> **Records to use**
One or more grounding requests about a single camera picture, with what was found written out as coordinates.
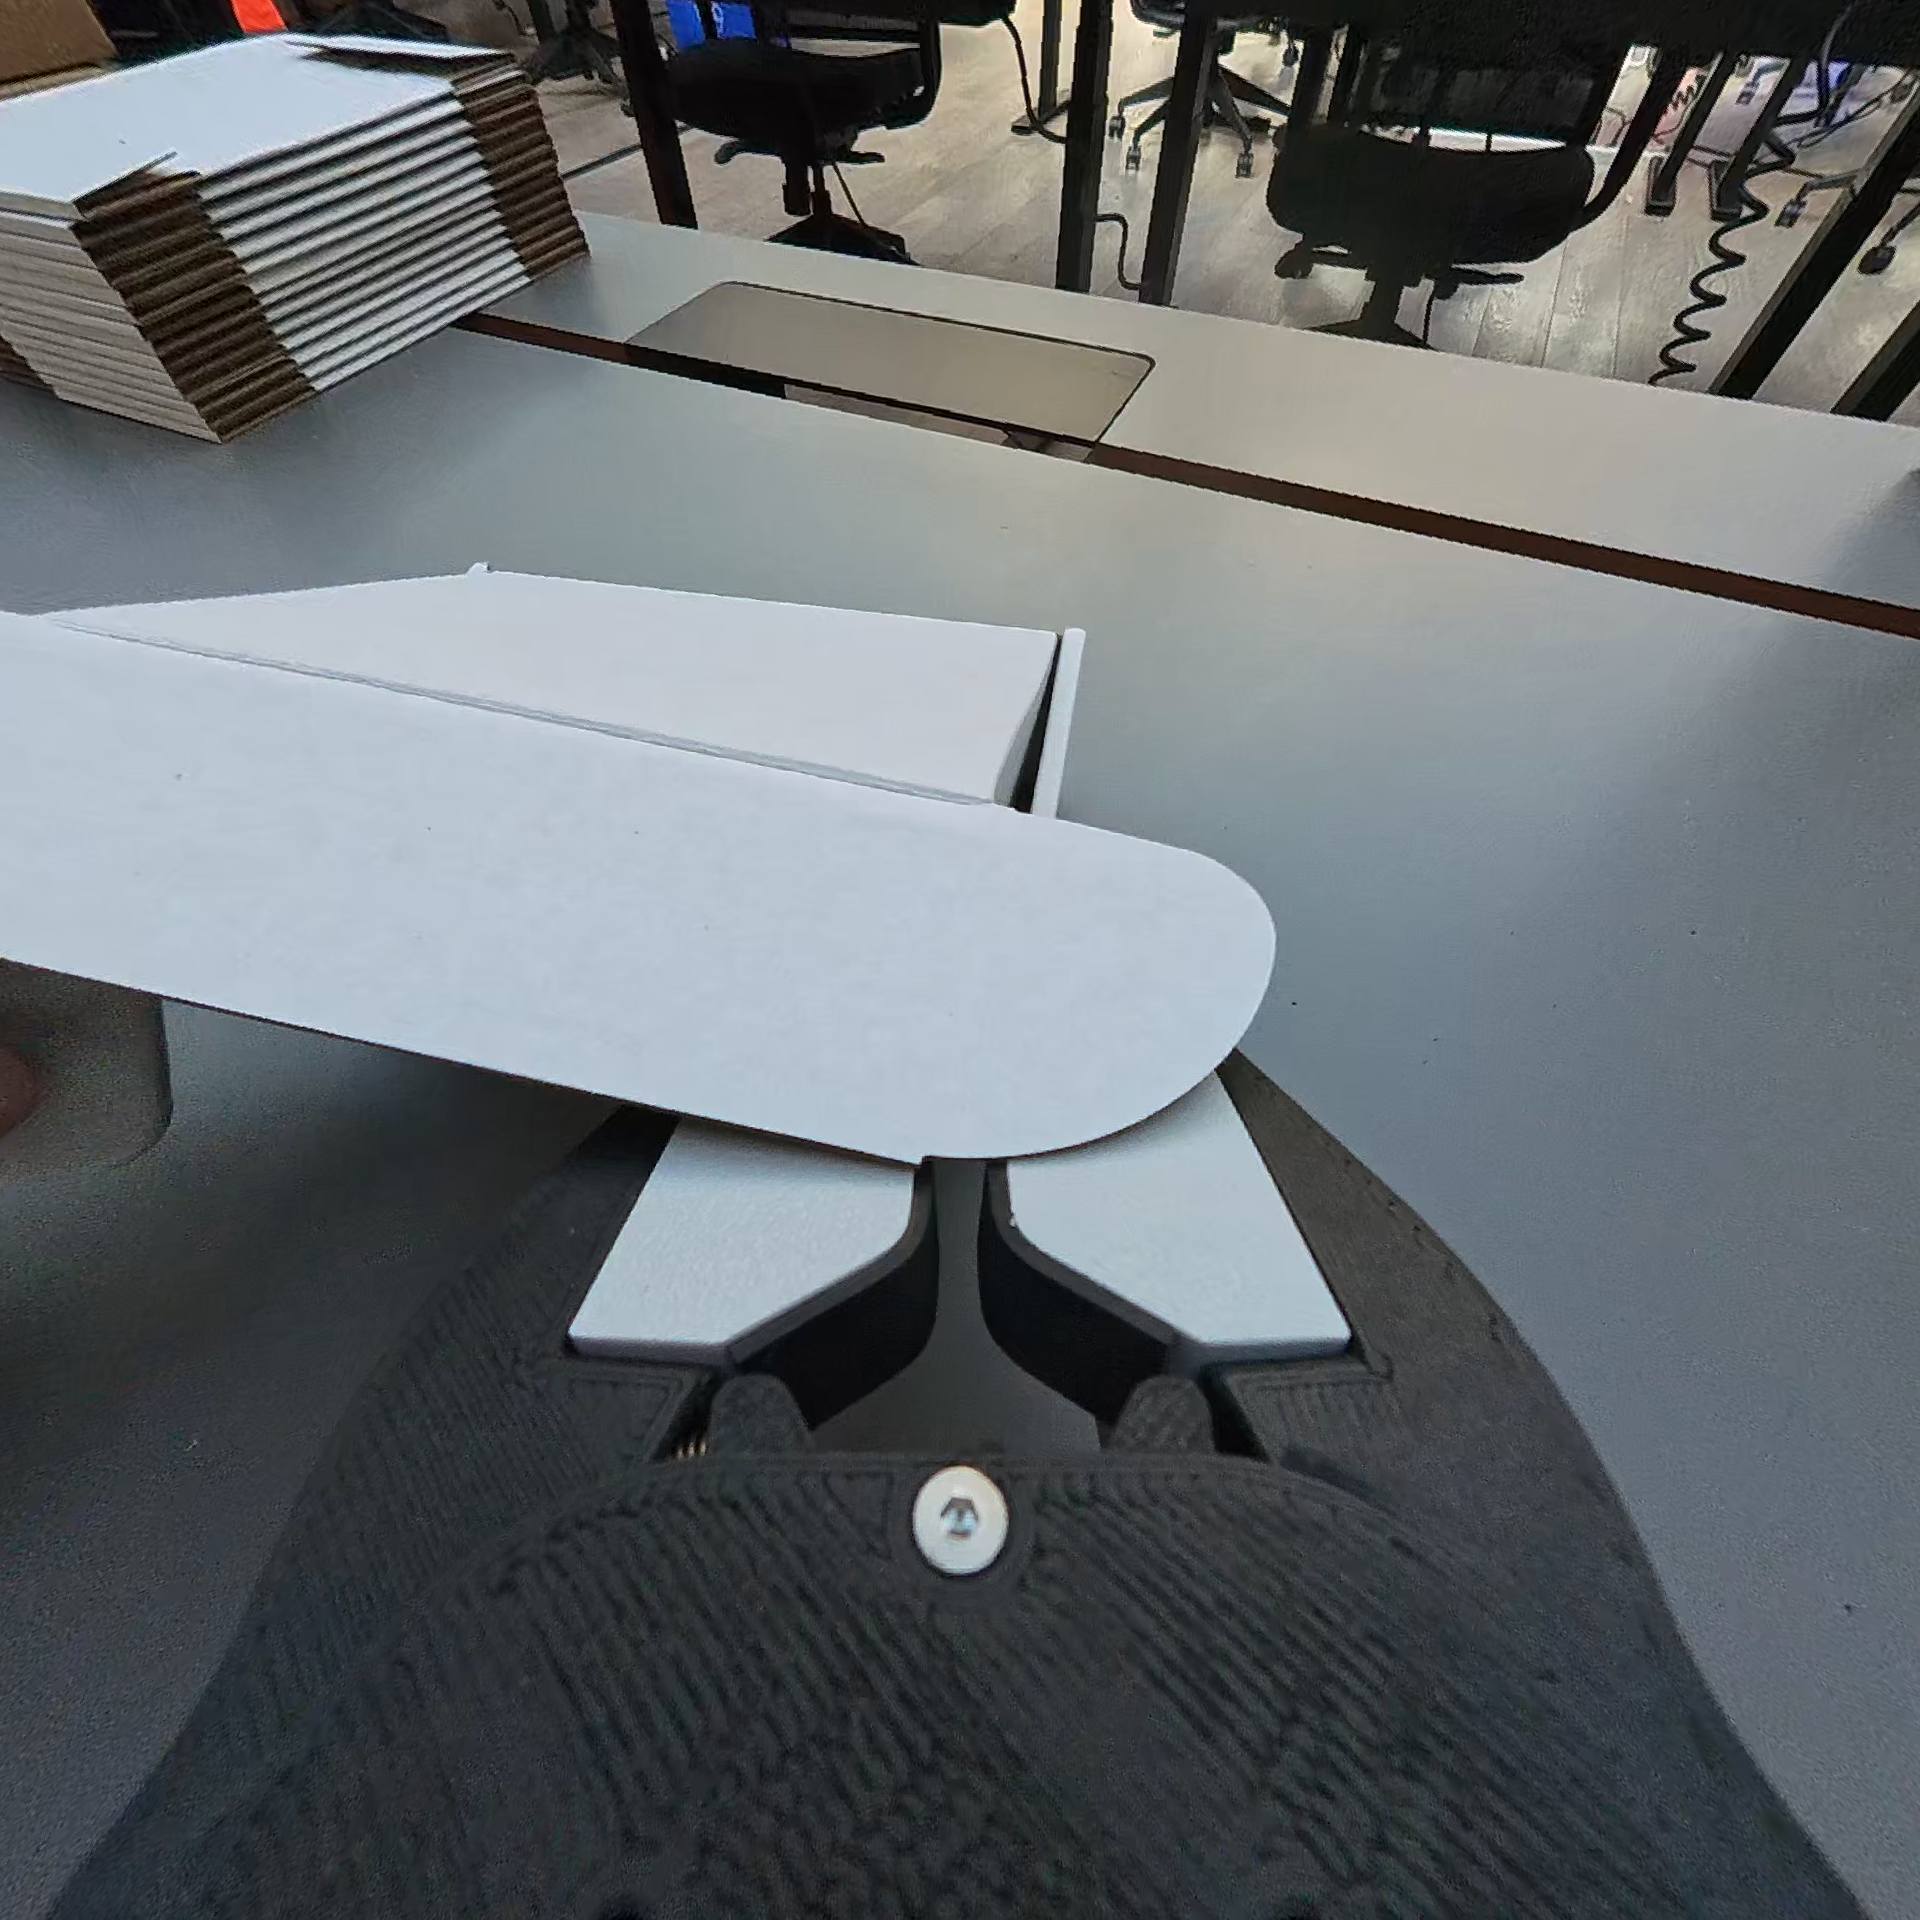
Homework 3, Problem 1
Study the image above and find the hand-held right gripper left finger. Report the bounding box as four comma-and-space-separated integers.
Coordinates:
567, 1118, 945, 1431

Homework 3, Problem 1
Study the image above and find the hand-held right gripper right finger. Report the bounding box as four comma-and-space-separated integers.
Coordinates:
978, 1067, 1356, 1431

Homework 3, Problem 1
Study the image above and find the white cardboard box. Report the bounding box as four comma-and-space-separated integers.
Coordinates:
0, 561, 1280, 1168

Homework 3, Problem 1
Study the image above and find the stack of flat cardboard sheets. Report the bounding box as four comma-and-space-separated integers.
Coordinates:
0, 32, 593, 448

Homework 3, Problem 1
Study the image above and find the black office chair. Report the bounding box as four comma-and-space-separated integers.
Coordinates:
1264, 23, 1634, 349
664, 0, 945, 253
1119, 0, 1297, 177

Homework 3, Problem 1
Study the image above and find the black framed desk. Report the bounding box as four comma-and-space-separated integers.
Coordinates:
609, 0, 701, 230
1709, 89, 1920, 422
1050, 0, 1221, 307

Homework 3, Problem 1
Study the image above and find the grey desk cable cover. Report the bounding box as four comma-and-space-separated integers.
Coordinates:
624, 276, 1157, 452

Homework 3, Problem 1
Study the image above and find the black coiled cable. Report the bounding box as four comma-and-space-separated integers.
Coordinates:
1648, 171, 1761, 388

> **What is needed**
Return every line from the material that contains the word "held".

> **Solved problem**
Study the image above and find the hand-held right gripper left finger. Report the bounding box as four comma-and-space-separated integers.
Study the image above and find the hand-held right gripper right finger. Report the bounding box as four comma-and-space-separated integers.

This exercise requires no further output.